» Recorded information
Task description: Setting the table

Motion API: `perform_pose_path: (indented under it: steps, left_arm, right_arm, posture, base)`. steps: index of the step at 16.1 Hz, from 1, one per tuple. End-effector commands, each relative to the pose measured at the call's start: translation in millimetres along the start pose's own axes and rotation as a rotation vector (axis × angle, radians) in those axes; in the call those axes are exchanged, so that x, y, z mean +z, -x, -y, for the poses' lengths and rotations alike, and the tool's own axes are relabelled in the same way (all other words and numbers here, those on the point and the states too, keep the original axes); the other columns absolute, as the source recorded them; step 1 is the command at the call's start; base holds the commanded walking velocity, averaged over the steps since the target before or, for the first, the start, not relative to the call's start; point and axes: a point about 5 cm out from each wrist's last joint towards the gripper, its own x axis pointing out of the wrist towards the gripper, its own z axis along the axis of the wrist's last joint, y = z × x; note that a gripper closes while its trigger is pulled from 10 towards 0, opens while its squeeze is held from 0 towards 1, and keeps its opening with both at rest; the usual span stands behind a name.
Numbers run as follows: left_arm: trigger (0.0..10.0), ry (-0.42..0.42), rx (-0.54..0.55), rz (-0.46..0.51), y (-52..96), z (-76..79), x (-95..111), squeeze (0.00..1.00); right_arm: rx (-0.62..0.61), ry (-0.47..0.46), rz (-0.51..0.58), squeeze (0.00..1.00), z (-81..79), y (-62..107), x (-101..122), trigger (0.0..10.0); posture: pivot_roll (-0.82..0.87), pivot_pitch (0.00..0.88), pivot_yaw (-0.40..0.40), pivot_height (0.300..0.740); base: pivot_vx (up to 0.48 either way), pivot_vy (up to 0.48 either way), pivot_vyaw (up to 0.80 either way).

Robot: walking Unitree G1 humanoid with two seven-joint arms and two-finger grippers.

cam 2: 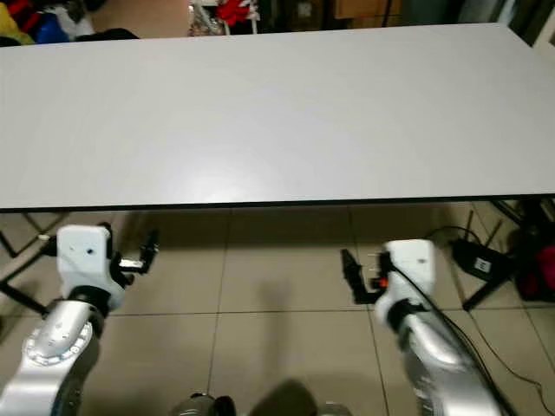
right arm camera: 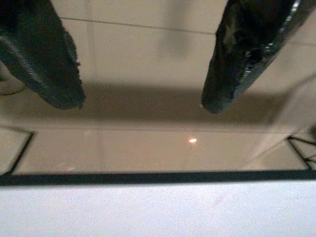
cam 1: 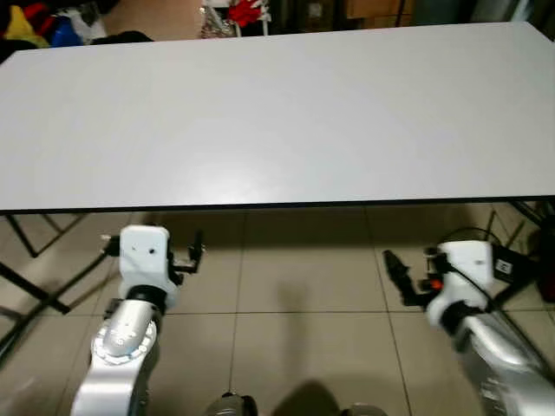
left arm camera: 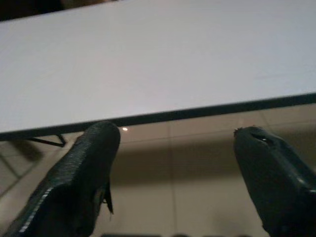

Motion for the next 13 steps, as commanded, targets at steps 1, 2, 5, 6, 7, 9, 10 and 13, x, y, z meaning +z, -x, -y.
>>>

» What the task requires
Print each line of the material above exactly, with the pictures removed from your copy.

» Result of the exercise
Task description: Setting the table

Motion API: `perform_pose_path: (indented under it: steps, left_arm, right_arm, posture, base)`. steps: index of the step at 16.1 Hz, from 1, one per tuple. End-effector commands, each relative to the pose measured at the call's start: translation in millimetres along the start pose's own axes and rotation as a rotation vector (axis × angle, radians) in those axes; in the call those axes are exchanged, so that x, y, z mean +z, -x, -y, for the poses' lengths and rotations alike, and the tool's own axes are relabelled in the same way (all other words and numbers here, those on the point and the states too, keep the original axes); the other columns absolute, as the source recorded them; step 1 is the command at the call's start; base holds the commanded walking velocity, averaged over the steps since the target before or, for the first, the start, not relative to the call's start; point and axes: a point about 5 cm out from each wrist's last joint towards the gripper, its own x axis pointing out of the wrist towards the gripper, its own z axis along the axis of the wrist's last joint, y = z × x; note that a gripper closes while its trigger is pulled from 10 towards 0, opens while its squeeze is held from 0 towards 1, and keeps its opening with both at rest; the usual span stands behind a name.
Numbers run as follows: left_arm: trigger (0.0..10.0), ry (-0.42..0.42), rx (-0.54..0.55), rz (-0.46..0.51), y (-52..96), z (-76..79), x (-95..111), squeeze (0.00..1.00); right_arm: rx (-0.62..0.61), ry (-0.47..0.46), rz (-0.51..0.58), squeeze (0.00..1.00), z (-81..79), y (-62..107), x (-101..122), trigger (0.0..10.0); posture: pivot_roll (-0.82..0.87), pivot_pitch (0.00..0.88), pivot_yaw (-0.40..0.40), pivot_height (0.300..0.740); base: pivot_vx (up to 0.48 either way), pivot_vy (up to 0.48 either way), pivot_vyaw (up to 0.80 either way).

Robot: walking Unitree G1 humanoid with two seven-joint arms and two-finger grippers.

cam 2: 
right arm camera: 
cam 1: 
left arm camera: 

Motion for the next 13 steps, as commanded, targets at steps 1, 2, 5, 6, 7, 9, 10 and 13, x, y, z meaning +z, -x, -y.
>>>

No more output will be given.